I actually believe, though, conflict in front of a patient for any reason is a no-no.

Specializes in Postpartum.
Once I confronted the MD, told him to make up his mind, and never do that to me again. I apparently made my point because he was afraid to come near me afterwards. lol

Nice! :) LOL

My husband worries that I'll have trouble "taking orders from rude men- especially residents- and particularly once you have been a nurse for a while and probably will know more then they do!" I have to say I worry about the same thing some days... :rotfl:

Nice! :) LOL

My husband worries that I'll have trouble "taking orders from rude men- especially residents- and particularly once you have been a nurse for a while and probably will know more then they do!" I have to say I worry about the same thing some days... :rotfl:

lol

Residents are easy, just threaten to call the Attending. :)

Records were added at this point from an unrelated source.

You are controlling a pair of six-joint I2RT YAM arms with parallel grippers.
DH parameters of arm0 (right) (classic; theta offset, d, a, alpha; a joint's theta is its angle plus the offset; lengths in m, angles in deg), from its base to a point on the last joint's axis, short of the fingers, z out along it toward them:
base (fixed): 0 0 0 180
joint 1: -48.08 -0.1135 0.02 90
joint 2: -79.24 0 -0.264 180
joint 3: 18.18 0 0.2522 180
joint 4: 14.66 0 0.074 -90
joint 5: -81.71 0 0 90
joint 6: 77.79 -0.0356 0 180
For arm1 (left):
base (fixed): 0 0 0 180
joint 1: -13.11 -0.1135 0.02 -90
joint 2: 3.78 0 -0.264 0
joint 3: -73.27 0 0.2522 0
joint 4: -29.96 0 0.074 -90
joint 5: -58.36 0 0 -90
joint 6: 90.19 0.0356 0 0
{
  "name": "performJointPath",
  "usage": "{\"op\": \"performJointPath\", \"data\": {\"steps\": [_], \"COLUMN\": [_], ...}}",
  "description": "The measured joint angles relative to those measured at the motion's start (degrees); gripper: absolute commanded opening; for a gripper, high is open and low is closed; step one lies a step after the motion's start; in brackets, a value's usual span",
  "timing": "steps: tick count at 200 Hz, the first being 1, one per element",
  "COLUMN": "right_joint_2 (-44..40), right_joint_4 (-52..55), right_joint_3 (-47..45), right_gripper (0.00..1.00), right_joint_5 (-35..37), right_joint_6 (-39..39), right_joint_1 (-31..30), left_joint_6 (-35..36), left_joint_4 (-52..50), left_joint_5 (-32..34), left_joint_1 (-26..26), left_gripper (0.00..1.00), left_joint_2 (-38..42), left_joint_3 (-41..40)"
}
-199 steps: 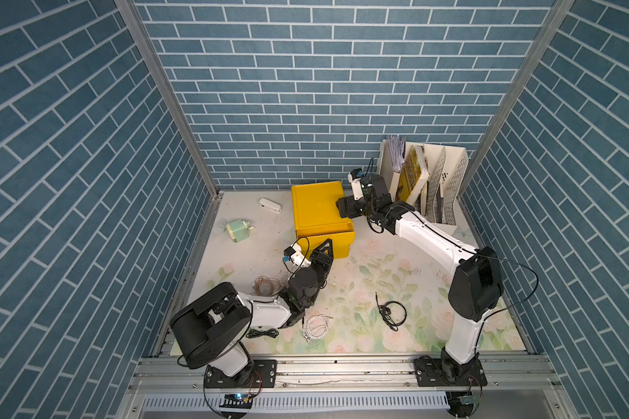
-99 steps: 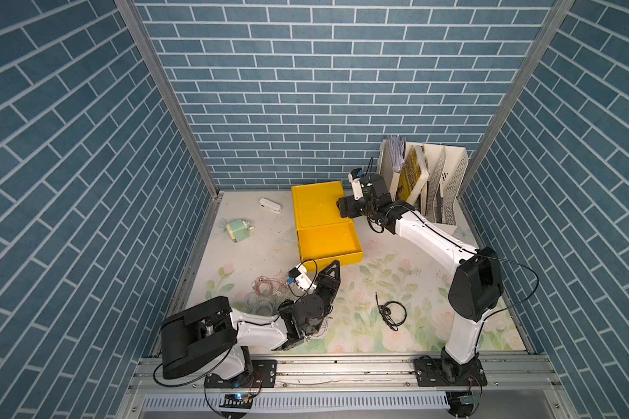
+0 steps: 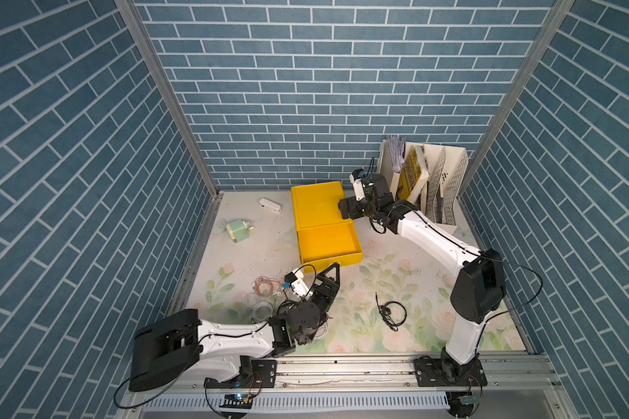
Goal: Place the wired earphones into the drawer by color
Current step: Open the drawer in the storage box, then pick up the wired earphones from the center of the board.
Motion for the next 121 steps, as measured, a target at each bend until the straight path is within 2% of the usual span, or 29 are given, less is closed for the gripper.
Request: {"op": "performJointPath", "data": {"steps": [15, 36, 70, 90, 121], "right_joint_2": [-1.5, -6.3, -22.9, -30.5, -33.6], "right_joint_4": [2.1, 4.6, 6.0, 6.2, 6.6], "right_joint_3": [0.0, -1.0, -9.6, -15.5, -25.1], "right_gripper": [0.94, 0.95, 0.94, 0.93, 0.92], "right_joint_5": [0.5, 1.4, 1.3, 0.7, 0.0], "right_joint_6": [0.1, 0.1, -0.3, -1.8, -4.3], "right_joint_1": [0.0, 0.0, 0.0, 0.0, 0.0], "left_joint_6": [0.3, 1.0, 0.9, 1.7, 4.9], "left_joint_4": [-6.7, -21.9, -50.9, -62.5, -76.3], "left_joint_5": [0.5, 1.1, -1.5, -6.2, -12.9], "left_joint_1": [1.1, 4.0, 7.5, 7.6, 7.6], "left_gripper": [0.99, 0.99, 0.97, 0.96, 0.91], "left_joint_2": [5.1, 14.0, 23.4, 22.9, 13.2], "left_joint_3": [0.1, 1.9, 12.1, 16.9, 23.0]}}
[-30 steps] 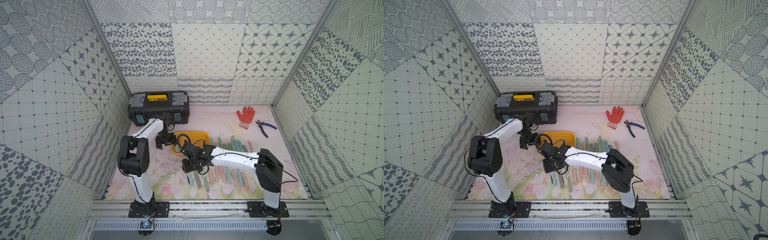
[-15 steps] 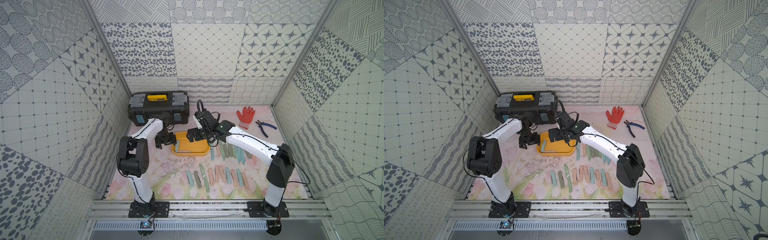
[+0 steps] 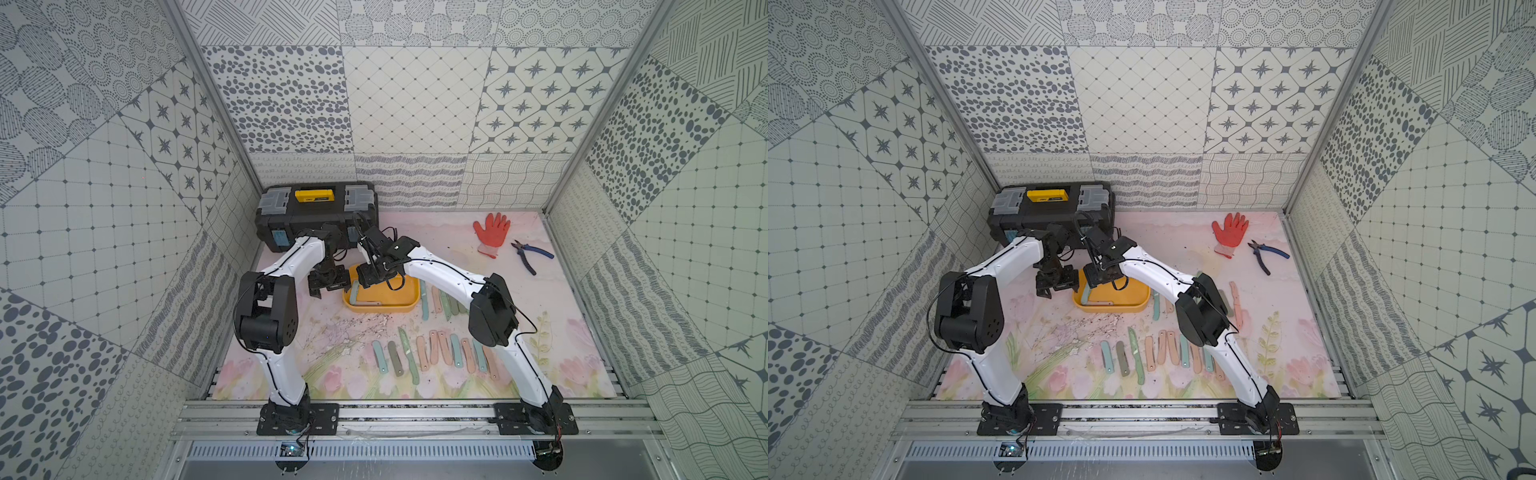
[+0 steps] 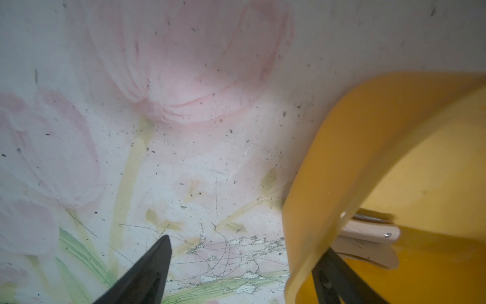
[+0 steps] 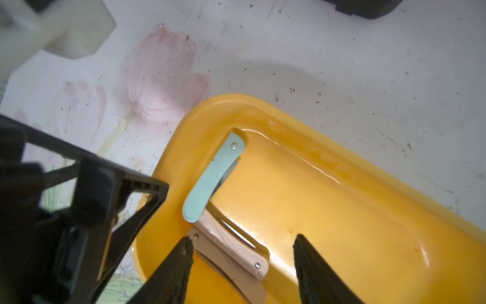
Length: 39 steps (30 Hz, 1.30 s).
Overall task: Take the fruit knife out of the storage box
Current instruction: Adjust the fruit knife in the storage box.
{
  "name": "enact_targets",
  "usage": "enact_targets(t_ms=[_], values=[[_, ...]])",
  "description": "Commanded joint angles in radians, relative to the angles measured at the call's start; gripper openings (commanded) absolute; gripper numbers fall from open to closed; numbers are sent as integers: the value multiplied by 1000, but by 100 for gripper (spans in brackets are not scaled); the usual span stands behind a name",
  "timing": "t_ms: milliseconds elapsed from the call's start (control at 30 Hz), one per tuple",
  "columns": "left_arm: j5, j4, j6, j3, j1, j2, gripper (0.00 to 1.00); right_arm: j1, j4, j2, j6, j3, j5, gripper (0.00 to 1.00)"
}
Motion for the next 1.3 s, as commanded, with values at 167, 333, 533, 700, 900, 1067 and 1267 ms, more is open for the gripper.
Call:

Specializes in Postpartum.
lol

Residents are easy, just threaten to call the Attending. :)

:lol2: I love it!

What has always helped me is the role we as nurses play as patient advocate. What matters most is their needs, not a doc's ego or your fear. Your patient needs you to speak for them.

You know what kills rudeness in its tracks - kindness...

This line of thinking has been of use to me...

several years ago there was the certain doctor who could be very rude...he was a foreign md and he was always on the defensive about whether the americans could understand what he was talking about...much was understanbable,,better his writing by a long shot,

he could be very rude to certanin nurses about issues that did not concern the medical field ie one example...he was leaving icu where somepart of his order was left or something don't know th particulat..amd he yelled at them, calling the nurses incaring and rude...

the funny things were that because he was a competent m d every one wo know him respected.he was the type yo u would want to work on you if you coded there were those who loved him and those who hateed hem but very few with no opionon choose your battle carefully and yu will nevr find life dull

Specializes in Med-Surg, Trauma, Ortho, Neuro, Cardiac.

Forget the docs, it's your coworkers, management, patients, patient's families that are going to give you the most grief that first year. Doctors are low on the list of aggravating persons.

There are a couple of docs here that are just flat out miserable people. But there are also dozens that are fine. Don't let the trolls bother you.

Let them know what you need. If they are angry deal with the issue, not their anger. If they are unprofressional, walk away.